##### Collected data #####

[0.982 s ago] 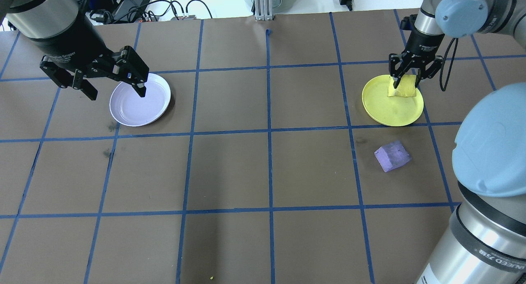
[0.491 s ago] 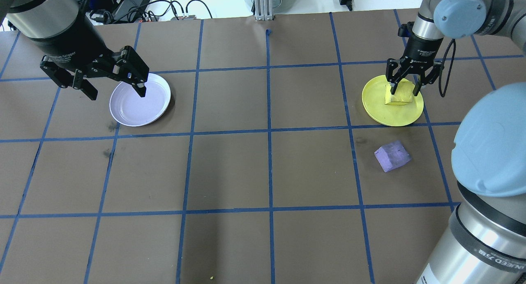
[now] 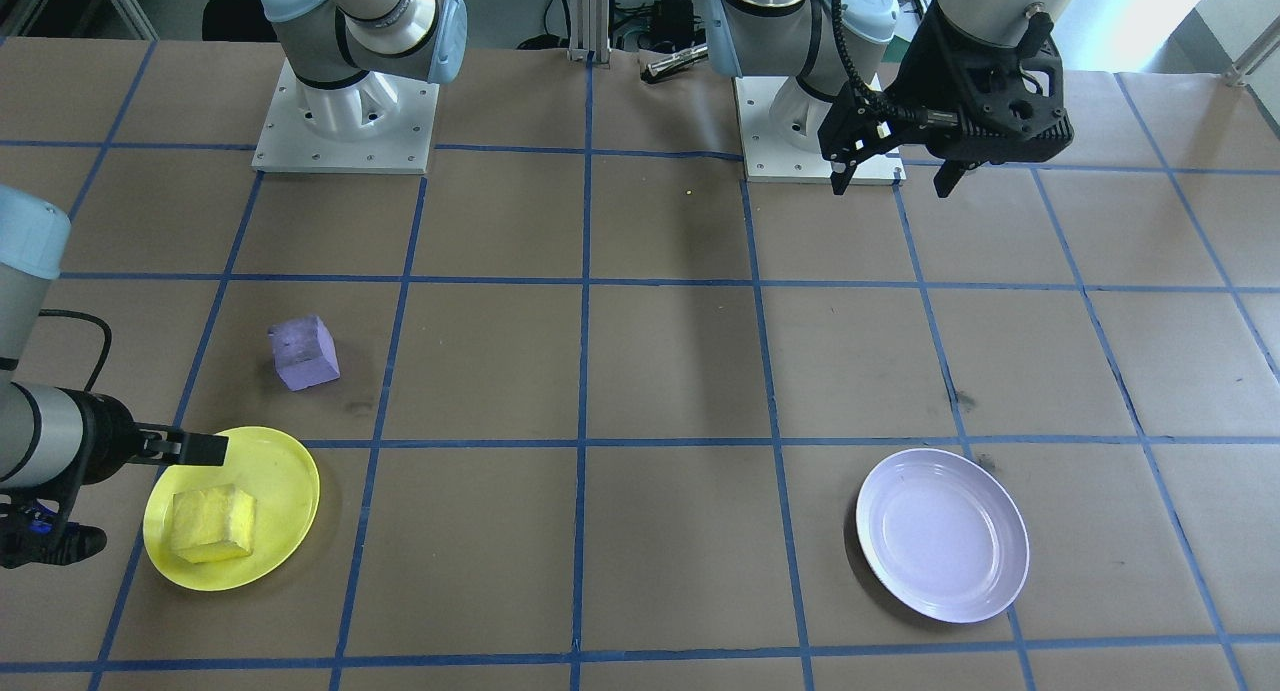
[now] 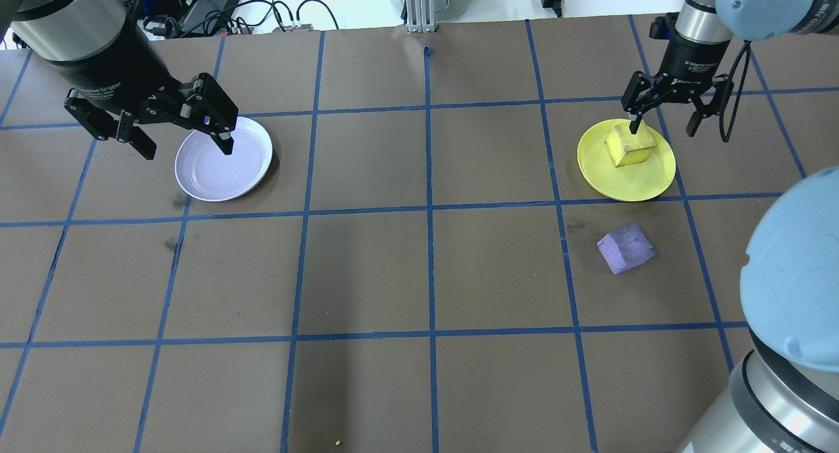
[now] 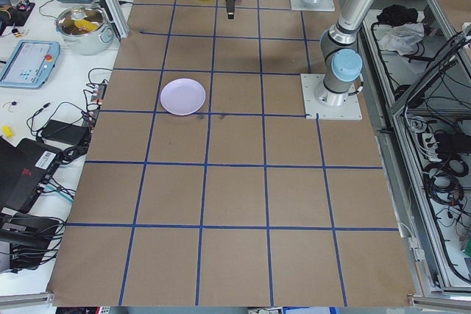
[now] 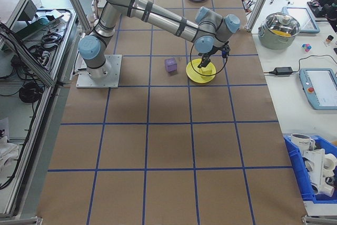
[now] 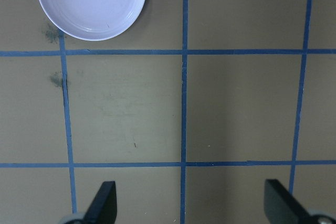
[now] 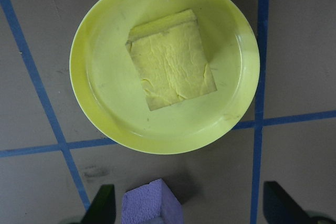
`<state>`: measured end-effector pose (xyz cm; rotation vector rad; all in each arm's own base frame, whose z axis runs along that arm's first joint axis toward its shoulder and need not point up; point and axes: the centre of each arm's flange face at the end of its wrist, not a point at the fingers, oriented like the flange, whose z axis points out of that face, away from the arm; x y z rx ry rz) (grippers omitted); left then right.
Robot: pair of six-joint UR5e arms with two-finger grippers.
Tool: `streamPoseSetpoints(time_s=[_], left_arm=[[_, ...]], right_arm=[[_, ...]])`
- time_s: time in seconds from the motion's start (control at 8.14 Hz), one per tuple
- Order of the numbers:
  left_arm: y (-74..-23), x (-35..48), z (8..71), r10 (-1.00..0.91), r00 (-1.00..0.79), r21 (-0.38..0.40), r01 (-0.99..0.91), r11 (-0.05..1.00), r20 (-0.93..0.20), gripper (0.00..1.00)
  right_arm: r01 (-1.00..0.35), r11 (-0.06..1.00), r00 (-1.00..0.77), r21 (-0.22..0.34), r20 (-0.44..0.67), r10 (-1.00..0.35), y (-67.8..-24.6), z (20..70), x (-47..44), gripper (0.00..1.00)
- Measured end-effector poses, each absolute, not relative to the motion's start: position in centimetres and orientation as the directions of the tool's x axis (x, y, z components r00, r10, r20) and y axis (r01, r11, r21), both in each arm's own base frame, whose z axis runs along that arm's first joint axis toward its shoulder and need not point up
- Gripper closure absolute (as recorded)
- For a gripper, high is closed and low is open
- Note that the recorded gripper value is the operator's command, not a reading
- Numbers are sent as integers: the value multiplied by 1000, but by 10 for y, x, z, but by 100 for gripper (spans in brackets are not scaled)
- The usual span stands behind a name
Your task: Sort blocks by color into plates
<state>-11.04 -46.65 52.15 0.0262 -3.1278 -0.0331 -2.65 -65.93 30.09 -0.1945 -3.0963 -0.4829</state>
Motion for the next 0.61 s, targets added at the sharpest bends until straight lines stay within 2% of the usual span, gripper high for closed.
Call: streamPoseSetpoints(time_s=[0.37,0.49,0.61], left_arm=[[-468,-110,522,-16,-1000,15,-16,1000,14,0],[-469,-110,522,-17,-1000,10,-17,1000,14,0],[-469,-110,522,-17,-1000,7,-17,1000,14,0]], right_arm=[[13,975,-1000,223,-6,15,-653,336,-21,2],[-40,976,-999,213,-34,-34,-651,331,-12,4],[-90,974,-994,208,-76,-76,-645,316,0,0]])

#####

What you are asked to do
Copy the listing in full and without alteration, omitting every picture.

Problem solution
[0.982 s ago] 
[0.491 s ago] 
[now] 
[now] 
[now] 
[now] 
[now] 
[now] 
`<state>`: measured end-effector pose (xyz cm; rotation vector rad; all in each arm's own base frame, whose z axis runs along that arm's first joint axis toward its shoulder and need not point up; point and axes: the centre of each arm's flange face at the end of its wrist, not a point at the fingers, oriented like the flange, whose z axis points out of that face, away from the arm; x y z rx ry rz) (grippers omitted); left then right.
Robot: pair of six-joint UR5e arms with two-finger grippers.
Tool: `streamPoseSetpoints(time_s=[_], left_arm=[[_, ...]], right_arm=[[_, ...]])`
- time_s: time in seconds from the motion's start (control at 8.14 Hz), one per tuple
- Order of the numbers:
  left_arm: y (-74..-23), x (-35..48), z (8..71), r10 (-1.00..0.91), r00 (-1.00..0.79), r21 (-0.38..0.40), r01 (-0.99..0.91), r11 (-0.05..1.00), r20 (-0.93..0.20), gripper (0.00..1.00)
  right_arm: r01 (-1.00..0.35), r11 (-0.06..1.00), r00 (-1.00..0.77), r21 (-0.22..0.34), r20 (-0.44..0.67), r10 (-1.00..0.35), y (-67.8..-24.6), z (20..70), x (-47..44), gripper (0.00..1.00)
- Measured end-effector poses, each absolute, not relative to the motion's start: position in centimetres and orientation as the directions of the tool's x axis (x, y, z components r00, r10, r20) and y axis (r01, r11, r21), both in each arm's own base frame, whose z axis runs along that arm's first joint axis toward its shoulder and need not point up
- Gripper closure absolute (as recorded)
- For a gripper, high is closed and low is open
- Note that the recorded gripper value is the operator's command, not a reading
- Numbers are sent as integers: the value multiplied by 1000, but by 10 for y, x, z, but by 100 for gripper (spans in brackets are not scaled)
- The usual span stands behind a name
Your task: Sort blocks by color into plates
<state>-11.04 -46.65 52.15 0.0262 -3.1278 -0.0331 -2.65 -65.93 30.09 -0.1945 -3.0963 -0.4829</state>
Motion for the next 0.61 s, targets added at the sharpest bends until straight lines stay within 2% of the usual span, gripper high for closed.
Call: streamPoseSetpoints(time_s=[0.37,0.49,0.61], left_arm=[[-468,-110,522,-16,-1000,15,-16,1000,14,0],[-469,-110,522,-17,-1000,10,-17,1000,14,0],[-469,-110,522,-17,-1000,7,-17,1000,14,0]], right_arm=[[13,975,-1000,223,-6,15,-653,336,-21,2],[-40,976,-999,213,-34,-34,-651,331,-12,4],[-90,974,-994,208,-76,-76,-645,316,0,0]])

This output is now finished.